▸ What is being asked
Having read the entries, repeat all of them exactly.
Top of Data listing
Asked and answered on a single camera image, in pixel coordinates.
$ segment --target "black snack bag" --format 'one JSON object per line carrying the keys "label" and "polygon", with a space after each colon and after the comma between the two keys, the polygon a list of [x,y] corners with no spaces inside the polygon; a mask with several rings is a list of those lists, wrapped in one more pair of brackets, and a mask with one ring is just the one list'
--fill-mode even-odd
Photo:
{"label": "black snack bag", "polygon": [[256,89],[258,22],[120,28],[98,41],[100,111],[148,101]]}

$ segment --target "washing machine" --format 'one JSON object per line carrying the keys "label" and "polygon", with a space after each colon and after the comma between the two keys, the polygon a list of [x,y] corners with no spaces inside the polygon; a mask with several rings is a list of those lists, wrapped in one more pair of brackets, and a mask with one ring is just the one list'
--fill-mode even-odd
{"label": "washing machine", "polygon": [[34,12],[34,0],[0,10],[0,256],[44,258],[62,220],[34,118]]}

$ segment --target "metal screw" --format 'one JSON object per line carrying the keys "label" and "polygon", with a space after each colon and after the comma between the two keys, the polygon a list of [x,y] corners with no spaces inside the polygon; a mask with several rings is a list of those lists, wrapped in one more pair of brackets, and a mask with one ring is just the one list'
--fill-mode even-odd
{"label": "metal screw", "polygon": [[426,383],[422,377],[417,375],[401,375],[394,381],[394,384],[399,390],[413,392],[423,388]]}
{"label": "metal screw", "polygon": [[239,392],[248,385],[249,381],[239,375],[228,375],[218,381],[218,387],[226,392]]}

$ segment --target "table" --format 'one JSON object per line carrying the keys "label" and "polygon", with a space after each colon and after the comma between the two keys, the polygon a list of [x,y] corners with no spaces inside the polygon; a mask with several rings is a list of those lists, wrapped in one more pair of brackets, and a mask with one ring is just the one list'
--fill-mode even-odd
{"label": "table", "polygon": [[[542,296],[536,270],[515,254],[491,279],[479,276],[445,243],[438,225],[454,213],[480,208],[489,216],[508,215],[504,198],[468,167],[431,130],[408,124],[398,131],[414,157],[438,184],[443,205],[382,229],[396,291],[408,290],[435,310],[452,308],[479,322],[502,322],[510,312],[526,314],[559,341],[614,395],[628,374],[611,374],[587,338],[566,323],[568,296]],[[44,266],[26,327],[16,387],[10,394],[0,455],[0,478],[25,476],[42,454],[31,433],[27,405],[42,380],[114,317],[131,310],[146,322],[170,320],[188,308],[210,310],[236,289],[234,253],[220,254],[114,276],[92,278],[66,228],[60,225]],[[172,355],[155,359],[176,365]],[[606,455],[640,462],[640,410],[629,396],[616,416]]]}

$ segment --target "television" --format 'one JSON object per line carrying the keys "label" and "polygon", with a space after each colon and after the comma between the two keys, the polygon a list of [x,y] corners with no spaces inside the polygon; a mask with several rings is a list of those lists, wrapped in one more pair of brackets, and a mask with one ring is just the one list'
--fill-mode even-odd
Bottom of Data listing
▸ Answer space
Asked and answered on a single camera image, in pixel coordinates.
$ segment --target "black snack bag" --format 'one JSON object per line carrying the keys "label" and "polygon", with a space after each colon and after the comma between the two keys, the polygon a list of [x,y] corners with no spaces inside the polygon; a mask with several rings is a list of those lists, wrapped in one more pair of brackets, and a mask with one ring is just the one list'
--fill-mode even-odd
Photo:
{"label": "black snack bag", "polygon": [[256,89],[258,22],[120,28],[98,41],[100,111],[148,101]]}

$ segment --target "washing machine" --format 'one JSON object per line carrying the keys "label" and "polygon", with a space after each colon and after the comma between the two keys, the polygon a list of [x,y] corners with no spaces inside the polygon; a mask with several rings is a list of those lists, wrapped in one more pair of brackets, and a mask with one ring is just the one list'
--fill-mode even-odd
{"label": "washing machine", "polygon": [[34,12],[34,0],[0,10],[0,256],[44,258],[62,220],[34,118]]}

$ segment --target "metal screw" --format 'one JSON object per line carrying the keys "label" and "polygon", with a space after each colon and after the comma between the two keys, the polygon a list of [x,y] corners with no spaces inside the polygon; a mask with several rings is a list of those lists, wrapped in one more pair of brackets, and a mask with one ring is just the one list'
--fill-mode even-odd
{"label": "metal screw", "polygon": [[426,383],[422,377],[417,375],[401,375],[394,381],[394,384],[399,390],[413,392],[423,388]]}
{"label": "metal screw", "polygon": [[239,392],[248,385],[249,381],[239,375],[228,375],[218,381],[218,387],[226,392]]}

$ segment --target "table" --format 'one JSON object per line carrying the keys "label" and "polygon", with a space after each colon and after the comma between the two keys, the polygon a list of [x,y] corners with no spaces inside the polygon; a mask with several rings is a list of those lists, wrapped in one more pair of brackets, and a mask with one ring is just the one list'
--fill-mode even-odd
{"label": "table", "polygon": [[[542,296],[536,270],[515,254],[491,279],[479,276],[445,243],[438,225],[454,213],[480,208],[489,216],[508,215],[504,198],[468,167],[431,130],[408,124],[398,131],[414,157],[438,184],[443,205],[382,229],[396,291],[408,290],[435,310],[452,308],[479,322],[502,322],[510,312],[526,314],[559,341],[614,395],[628,374],[611,374],[587,338],[566,323],[568,296]],[[44,266],[26,327],[16,387],[10,394],[0,455],[0,478],[25,476],[42,454],[31,433],[27,405],[42,380],[114,317],[131,310],[146,322],[170,320],[188,308],[210,310],[236,289],[234,253],[220,254],[114,276],[92,278],[66,228],[60,225]],[[172,355],[155,359],[176,365]],[[606,455],[640,462],[640,410],[629,396],[616,416]]]}

$ segment --target "television" --format 'one JSON object per line carrying the keys "label" and "polygon", with a space after each colon and after the comma between the two keys, the polygon a list of [x,y] corners with no spaces inside the polygon; a mask with several rings is a list of those lists, wrapped in one more pair of brackets, and a mask with one ring is just the one list'
--fill-mode even-odd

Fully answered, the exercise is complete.